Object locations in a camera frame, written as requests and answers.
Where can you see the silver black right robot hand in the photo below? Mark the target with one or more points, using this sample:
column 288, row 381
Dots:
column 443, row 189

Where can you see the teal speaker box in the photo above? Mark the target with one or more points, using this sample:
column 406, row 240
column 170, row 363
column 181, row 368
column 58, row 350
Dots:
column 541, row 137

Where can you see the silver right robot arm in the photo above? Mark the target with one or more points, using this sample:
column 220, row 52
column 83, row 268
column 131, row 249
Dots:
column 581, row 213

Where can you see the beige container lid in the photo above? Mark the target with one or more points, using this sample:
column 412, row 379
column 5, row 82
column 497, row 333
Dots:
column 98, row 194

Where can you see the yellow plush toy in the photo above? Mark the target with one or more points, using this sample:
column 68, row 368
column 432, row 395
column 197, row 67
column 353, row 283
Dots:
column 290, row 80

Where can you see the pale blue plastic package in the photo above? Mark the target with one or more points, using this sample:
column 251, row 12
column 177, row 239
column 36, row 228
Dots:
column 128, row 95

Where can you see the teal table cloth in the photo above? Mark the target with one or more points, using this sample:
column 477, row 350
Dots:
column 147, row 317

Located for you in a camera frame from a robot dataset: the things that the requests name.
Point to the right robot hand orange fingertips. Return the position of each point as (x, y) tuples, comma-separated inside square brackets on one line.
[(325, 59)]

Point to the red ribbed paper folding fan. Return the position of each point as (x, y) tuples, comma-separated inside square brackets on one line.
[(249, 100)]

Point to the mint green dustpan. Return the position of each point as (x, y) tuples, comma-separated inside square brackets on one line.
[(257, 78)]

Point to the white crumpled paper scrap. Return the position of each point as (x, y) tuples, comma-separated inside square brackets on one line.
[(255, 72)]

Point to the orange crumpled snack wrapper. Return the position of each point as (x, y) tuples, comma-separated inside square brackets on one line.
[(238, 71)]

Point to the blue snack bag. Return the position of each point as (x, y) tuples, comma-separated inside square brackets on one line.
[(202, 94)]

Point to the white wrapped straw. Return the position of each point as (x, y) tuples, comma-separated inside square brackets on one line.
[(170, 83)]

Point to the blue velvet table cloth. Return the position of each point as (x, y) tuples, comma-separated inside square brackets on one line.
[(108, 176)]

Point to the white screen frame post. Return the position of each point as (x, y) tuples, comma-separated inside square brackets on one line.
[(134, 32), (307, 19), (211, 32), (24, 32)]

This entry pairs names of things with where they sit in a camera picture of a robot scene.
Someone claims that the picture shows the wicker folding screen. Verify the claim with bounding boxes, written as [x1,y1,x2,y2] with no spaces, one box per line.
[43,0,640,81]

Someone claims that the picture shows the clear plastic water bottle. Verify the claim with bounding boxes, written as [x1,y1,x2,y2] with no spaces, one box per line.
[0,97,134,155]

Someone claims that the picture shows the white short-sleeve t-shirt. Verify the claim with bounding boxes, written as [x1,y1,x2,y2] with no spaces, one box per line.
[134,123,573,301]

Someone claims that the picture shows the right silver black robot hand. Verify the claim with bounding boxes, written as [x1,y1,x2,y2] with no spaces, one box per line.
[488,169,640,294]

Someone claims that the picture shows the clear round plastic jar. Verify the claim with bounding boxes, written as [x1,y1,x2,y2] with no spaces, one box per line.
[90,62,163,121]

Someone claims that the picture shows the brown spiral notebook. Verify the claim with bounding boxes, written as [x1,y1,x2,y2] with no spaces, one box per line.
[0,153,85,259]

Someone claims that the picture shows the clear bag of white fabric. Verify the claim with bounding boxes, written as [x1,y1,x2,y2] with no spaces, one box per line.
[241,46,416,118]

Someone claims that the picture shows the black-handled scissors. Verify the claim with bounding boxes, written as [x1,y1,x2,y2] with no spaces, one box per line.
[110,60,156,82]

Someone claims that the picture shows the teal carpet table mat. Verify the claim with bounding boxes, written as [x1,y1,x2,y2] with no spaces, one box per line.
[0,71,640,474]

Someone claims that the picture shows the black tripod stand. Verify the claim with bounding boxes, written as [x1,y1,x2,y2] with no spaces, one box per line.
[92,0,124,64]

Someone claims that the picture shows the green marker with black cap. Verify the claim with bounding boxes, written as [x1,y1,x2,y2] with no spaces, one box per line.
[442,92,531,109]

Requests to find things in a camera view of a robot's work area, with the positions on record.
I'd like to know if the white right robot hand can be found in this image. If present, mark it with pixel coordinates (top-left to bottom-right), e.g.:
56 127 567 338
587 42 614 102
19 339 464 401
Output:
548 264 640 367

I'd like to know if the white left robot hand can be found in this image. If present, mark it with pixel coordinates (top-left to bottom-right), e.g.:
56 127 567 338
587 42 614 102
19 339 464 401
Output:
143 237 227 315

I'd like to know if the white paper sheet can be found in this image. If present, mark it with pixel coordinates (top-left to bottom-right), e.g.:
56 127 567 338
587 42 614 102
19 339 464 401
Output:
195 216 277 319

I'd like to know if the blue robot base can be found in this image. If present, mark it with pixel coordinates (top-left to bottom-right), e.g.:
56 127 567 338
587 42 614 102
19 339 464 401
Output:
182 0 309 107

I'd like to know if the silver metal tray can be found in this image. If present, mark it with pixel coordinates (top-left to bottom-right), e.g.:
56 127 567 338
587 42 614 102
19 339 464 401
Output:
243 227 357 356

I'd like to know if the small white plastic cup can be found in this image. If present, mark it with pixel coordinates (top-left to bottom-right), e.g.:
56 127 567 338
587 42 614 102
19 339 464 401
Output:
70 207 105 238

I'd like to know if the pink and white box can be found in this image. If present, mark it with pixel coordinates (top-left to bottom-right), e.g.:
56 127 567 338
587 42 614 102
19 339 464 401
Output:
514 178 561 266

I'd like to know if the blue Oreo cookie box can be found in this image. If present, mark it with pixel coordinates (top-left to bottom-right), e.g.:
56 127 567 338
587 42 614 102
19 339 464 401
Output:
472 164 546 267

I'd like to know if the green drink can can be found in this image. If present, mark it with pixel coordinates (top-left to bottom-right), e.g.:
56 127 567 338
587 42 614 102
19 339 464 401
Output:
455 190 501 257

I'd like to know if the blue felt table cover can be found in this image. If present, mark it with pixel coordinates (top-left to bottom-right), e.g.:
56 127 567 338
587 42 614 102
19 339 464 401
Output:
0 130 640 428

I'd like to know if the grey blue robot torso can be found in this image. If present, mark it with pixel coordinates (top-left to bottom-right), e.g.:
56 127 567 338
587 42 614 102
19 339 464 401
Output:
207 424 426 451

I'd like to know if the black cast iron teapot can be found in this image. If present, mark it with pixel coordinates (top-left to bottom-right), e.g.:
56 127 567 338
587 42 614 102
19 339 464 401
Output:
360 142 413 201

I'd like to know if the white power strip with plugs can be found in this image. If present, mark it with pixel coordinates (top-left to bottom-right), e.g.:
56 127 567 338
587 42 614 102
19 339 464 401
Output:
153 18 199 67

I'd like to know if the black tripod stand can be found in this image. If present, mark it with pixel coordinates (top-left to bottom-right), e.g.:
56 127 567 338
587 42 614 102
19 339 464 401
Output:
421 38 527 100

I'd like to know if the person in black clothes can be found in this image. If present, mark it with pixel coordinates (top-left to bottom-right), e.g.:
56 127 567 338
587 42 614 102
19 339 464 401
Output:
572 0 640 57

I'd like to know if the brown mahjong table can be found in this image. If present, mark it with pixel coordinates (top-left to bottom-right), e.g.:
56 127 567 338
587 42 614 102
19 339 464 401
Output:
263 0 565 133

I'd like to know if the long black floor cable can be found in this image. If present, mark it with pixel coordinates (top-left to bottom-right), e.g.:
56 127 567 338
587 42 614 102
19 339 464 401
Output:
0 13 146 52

# YOUR TASK
All lines of the listing holding the string "target" must be returned, copied as they stand.

# YOUR SOLUTION
Where can you see the silver black right robot hand in the photo below? Mark the target with one or more points, using this sample:
Where can you see the teal speaker box in the photo above? Mark the target with one or more points, using this sample:
Where can you see the silver right robot arm in the photo above? Mark the target with one or more points, using this sample:
Where can you see the beige container lid in the photo above? Mark the target with one or more points, using this sample:
Where can you see the yellow plush toy in the photo above? Mark the target with one or more points, using this sample:
Where can you see the pale blue plastic package in the photo above? Mark the target with one or more points, using this sample:
Where can you see the teal table cloth in the photo above? Mark the target with one or more points, using this sample:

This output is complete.